Кроули раздумчиво кивает.
— В твоих словах есть смысл, судя по тому, что мне удалось раскопать на этого типа. Он не из тех жертв, об участи которых сожалеешь. Но, в конце концов, если ты подозреваешь кого-то в склонности к педофилии, можно заявить в полицию, а не потрошить как курицу у церковного алтаря.
Мартин пренебрежительно хмыкает.
— Полиция… Полиция приезжает когда Зло уже свершилось и пытается наказать виновного, чаще всего безуспешно. Я уничтожаю Зло до того, как кто-то пострадает. Тэдфилд под моей защитой. У меня нет никакого желания тебя убивать, но я не могу позволить тебе разрушить все, что я создавал годами. Я сделал это место настолько безопасным, насколько это вообще возможно.
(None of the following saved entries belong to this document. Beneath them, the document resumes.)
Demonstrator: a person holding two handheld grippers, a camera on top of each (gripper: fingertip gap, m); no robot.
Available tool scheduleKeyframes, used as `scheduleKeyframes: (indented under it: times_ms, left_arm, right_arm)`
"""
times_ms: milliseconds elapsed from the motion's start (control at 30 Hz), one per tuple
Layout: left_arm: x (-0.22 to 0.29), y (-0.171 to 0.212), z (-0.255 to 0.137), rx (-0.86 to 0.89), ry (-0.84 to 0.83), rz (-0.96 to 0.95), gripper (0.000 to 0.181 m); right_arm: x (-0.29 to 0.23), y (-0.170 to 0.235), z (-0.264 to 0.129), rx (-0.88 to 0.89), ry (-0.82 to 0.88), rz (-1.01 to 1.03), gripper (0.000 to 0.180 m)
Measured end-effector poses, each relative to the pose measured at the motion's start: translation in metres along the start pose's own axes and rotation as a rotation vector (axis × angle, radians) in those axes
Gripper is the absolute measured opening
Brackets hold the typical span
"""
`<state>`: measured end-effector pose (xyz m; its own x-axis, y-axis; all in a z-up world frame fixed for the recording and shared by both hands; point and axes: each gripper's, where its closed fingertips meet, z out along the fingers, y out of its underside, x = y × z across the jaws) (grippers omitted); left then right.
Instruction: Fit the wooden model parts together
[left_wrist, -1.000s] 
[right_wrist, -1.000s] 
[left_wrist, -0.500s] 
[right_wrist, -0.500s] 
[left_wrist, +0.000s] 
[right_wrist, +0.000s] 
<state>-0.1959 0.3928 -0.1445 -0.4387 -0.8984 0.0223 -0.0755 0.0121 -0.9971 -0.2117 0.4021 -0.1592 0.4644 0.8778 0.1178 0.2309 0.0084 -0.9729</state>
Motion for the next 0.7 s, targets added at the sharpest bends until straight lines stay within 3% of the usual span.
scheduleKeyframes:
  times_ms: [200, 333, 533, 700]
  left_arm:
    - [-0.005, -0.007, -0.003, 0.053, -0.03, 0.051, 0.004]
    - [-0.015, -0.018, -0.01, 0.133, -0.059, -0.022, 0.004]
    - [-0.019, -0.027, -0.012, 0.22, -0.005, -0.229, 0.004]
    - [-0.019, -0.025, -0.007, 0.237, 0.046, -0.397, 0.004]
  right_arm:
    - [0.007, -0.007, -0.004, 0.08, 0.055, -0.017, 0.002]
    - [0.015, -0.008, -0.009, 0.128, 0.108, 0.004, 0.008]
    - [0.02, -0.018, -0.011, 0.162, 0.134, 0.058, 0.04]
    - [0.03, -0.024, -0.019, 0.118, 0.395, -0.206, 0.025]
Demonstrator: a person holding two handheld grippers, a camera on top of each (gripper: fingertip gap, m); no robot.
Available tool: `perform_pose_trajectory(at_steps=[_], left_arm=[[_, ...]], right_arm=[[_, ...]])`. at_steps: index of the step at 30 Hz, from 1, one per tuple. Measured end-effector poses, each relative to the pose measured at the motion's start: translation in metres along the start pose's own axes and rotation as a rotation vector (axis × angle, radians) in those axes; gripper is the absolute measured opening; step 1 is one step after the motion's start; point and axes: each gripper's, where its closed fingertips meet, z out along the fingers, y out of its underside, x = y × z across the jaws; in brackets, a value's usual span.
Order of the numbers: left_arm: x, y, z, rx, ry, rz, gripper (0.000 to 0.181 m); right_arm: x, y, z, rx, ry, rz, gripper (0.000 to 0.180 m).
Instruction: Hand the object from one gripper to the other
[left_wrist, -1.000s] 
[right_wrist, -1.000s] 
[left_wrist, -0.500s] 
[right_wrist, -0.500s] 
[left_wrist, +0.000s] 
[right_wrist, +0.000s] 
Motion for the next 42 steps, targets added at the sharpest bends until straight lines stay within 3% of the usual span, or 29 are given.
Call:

Кроули вздыхает, ерошит свою растрепанную шевелюру. Как он и опасался – убеждение Мэггота в своей правоте сродни религиозному фанатизму. А значит у него нет шансов. Даже его тела не найдут – судя по канистре с бензином, которую захватил с собой Мартин, от него останется закопанная глубоко в землю груда обгоревших костей.
Что там Эзра говорил про надежду? Надежда на загробную жизнь ему бы не помешала. Но увы — детектив-инспектор один из тех людей, которые в трудную минуту предпочитают твердо стоять на ногах, а не падать на колени. И когда просто до чертиков страшно, вот как сейчас, смотреть своим страхам в глаза. Да и нельзя уверовать вот так вот, по щелчку пальцев, даже если бы пастору Феллу удалось обратить его в христианство, он все равно постоянно сомневался бы.
Эзра… Интересно, он будет скучать, или вскоре забудет их внезапную встречу? Для лица духовного все люди будто призраки, а все привязанности нечто эфемерное. Или нет? Отчего он вел себя с момента встречи так, словно ничего между ними не изменилось, словно он пронес некие чувства к своему непутевому соседу по комнате через все эти годы?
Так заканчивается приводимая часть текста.